I want to fit data to a 3 parameter weibull distribution, but on my plot i have always a gap between the original data and the fits. What do i am wrong? And why do i get such a worst fit when i use these initial_params = [1,1,1]?
Here is my code:
import numpy as np
from scipy.optimize import minimize
from scipy.special import gamma
import matplotlib.pyplot as plt
from scipy.stats import weibull_min
def weibull_log_likelihood(params, data):
shape, scale, loc = params
log_likelihood = -np.sum(weibull_min.logpdf(data, shape, loc=loc, scale=scale))
return -log_likelihood
def estimate_weibull_params(data):
initial_params = [shape, scale, loc]
bounds=[(1, None), (1, None), (1, None)]
result = minimize(weibull_log_likelihood, initial_params, args=(data,), method='nelder-mead', bounds=bounds)
return result.x
def weibull_pdf(x, shape, scale, loc):
return (shape / scale) * ((x - loc) / scale) ** (shape - 1) * np.exp(-((x - loc) / scale) ** shape)
shape = 7.5
scale = 150
loc = 350
size = 100
data = weibull_min.rvs(shape, loc=loc, scale=scale, size=size)
estimated_params = estimate_weibull_params(data)
shape, scale, loc = estimated_params
print(f"Estimated Parameters: Shape = {shape}, Scale = {scale}, Location = {loc}")
x = np.arange(1000)
pdf = weibull_pdf(x, shape, scale, loc)
plt.hist(data, bins=20, density=True, alpha=0.6, color='g')
plt.plot(x, pdf, 'r-', lw=2)
plt.xlim(0, 1000)
plt.show()
The Weibull distribution is a very extreme distribution.
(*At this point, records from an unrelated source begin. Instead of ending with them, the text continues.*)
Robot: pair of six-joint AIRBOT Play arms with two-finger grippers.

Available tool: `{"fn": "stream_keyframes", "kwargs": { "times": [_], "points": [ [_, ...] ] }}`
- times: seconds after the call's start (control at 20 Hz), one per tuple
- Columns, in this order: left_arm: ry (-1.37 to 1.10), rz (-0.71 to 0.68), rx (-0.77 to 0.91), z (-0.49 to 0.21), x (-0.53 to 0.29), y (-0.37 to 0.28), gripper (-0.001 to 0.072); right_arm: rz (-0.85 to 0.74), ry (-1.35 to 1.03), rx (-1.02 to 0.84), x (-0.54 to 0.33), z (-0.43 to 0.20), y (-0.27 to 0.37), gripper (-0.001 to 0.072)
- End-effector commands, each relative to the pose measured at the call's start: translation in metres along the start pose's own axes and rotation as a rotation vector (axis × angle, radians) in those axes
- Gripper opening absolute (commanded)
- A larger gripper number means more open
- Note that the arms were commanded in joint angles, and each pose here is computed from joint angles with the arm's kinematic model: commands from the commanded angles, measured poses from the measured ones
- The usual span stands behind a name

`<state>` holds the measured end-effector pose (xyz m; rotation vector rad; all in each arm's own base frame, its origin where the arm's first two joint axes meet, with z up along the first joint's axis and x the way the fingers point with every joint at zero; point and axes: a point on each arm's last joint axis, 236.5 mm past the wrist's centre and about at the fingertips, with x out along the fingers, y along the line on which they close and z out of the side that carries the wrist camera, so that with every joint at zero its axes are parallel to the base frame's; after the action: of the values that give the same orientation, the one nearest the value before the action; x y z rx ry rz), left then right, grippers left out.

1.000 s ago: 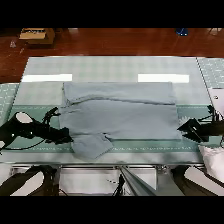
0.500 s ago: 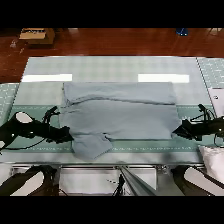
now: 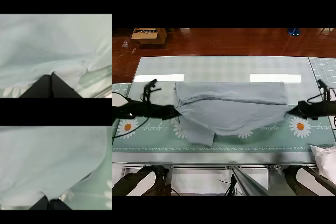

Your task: Fold the shirts.

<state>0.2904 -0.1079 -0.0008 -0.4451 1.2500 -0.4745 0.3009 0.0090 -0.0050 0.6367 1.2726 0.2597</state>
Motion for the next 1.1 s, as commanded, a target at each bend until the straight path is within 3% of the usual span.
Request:
{"fn": "stream_keyframes", "kwargs": {
  "times": [0.0, 0.1, 0.35, 0.65, 1.05],
  "points": [
    [-0.261, -0.018, 0.049, 0.08, -0.04, -0.028, 0.0028, 0.056, -0.24, -0.052, -0.023, 0.065, 0.046, 0.0028],
    [-0.302, -0.004, 0.018, 0.099, -0.04, -0.022, 0.0027, 0.022, -0.365, -0.073, -0.022, 0.095, 0.052, 0.0028],
    [-0.292, -0.008, -0.082, 0.138, -0.013, 0.012, 0.0027, 0.011, -0.59, 0.085, -0.011, 0.159, 0.038, 0.0028],
    [-0.323, -0.134, -0.167, 0.206, 0.001, 0.016, 0.0027, -0.003, -0.543, 0.177, 0.031, 0.165, 0.009, 0.0028],
    [-0.221, -0.152, -0.213, 0.217, 0.054, 0.044, 0.0028, -0.067, -0.628, 0.172, 0.055, 0.185, 0.002, 0.0028]
  ]
}}
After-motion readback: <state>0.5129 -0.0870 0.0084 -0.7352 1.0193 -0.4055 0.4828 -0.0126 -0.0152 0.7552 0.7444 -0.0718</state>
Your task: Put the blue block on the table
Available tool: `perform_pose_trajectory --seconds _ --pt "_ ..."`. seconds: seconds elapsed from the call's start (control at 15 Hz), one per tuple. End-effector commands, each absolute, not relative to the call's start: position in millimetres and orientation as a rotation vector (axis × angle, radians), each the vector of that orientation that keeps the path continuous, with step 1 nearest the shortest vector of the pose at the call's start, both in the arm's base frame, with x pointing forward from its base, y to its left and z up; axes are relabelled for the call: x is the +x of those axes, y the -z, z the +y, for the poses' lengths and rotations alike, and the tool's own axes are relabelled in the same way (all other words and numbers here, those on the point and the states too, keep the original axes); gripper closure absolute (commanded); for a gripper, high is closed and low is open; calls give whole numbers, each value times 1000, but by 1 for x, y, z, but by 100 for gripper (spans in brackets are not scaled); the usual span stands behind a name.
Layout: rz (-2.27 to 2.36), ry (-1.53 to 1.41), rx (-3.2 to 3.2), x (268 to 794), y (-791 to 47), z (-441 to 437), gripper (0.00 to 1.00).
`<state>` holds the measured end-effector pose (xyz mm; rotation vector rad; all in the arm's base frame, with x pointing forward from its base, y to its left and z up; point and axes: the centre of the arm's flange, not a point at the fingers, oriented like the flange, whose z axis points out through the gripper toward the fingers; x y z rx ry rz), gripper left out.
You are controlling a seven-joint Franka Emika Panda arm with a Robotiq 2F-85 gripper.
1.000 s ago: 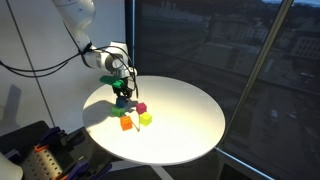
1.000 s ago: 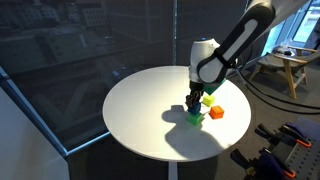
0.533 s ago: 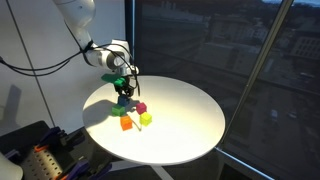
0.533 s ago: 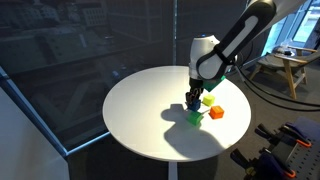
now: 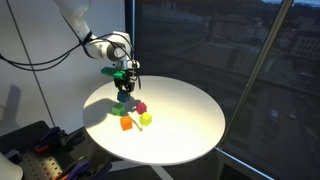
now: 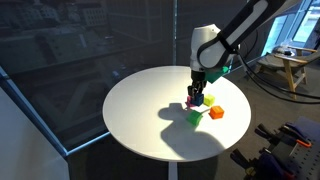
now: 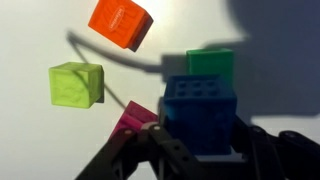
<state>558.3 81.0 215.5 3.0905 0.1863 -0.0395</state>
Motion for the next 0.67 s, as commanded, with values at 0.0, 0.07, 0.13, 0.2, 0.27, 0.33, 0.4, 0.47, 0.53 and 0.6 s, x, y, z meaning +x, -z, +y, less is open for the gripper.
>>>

It involves powers of powers, which rapidly grow out of control.
If you change your log_likelihood function to what is effectively log(-log(pdf)) then you may get better results:
def weibull_log_likelihood(params, data):
shape, scale, loc = params
log_minus_log_likelihood = np.sum(np.log( -weibull_min.logpdf(data, shape, loc=loc, scale=scale)))
return log_minus_log_likelihood
I recommend that you also improve the initial guess to something more in line with the data:
initial_params = [ 1, np.max( data ) - np.min( data ), np.min( data ) ]
Note that I think this is not a particularly good way of finding parameter loc
, because the Weibull distribution involves a term ((x-loc)/scale)^shape,
and a free guess at loc could allow you to take a negative number to a non-integer power.
Estimated Parameters: Shape = 5.383509295480495, Scale = 98.8928064025068, Location = 395.6676730395027
(Obviously, given your random data and the relatively small sample size you will get different numbers each time for these.)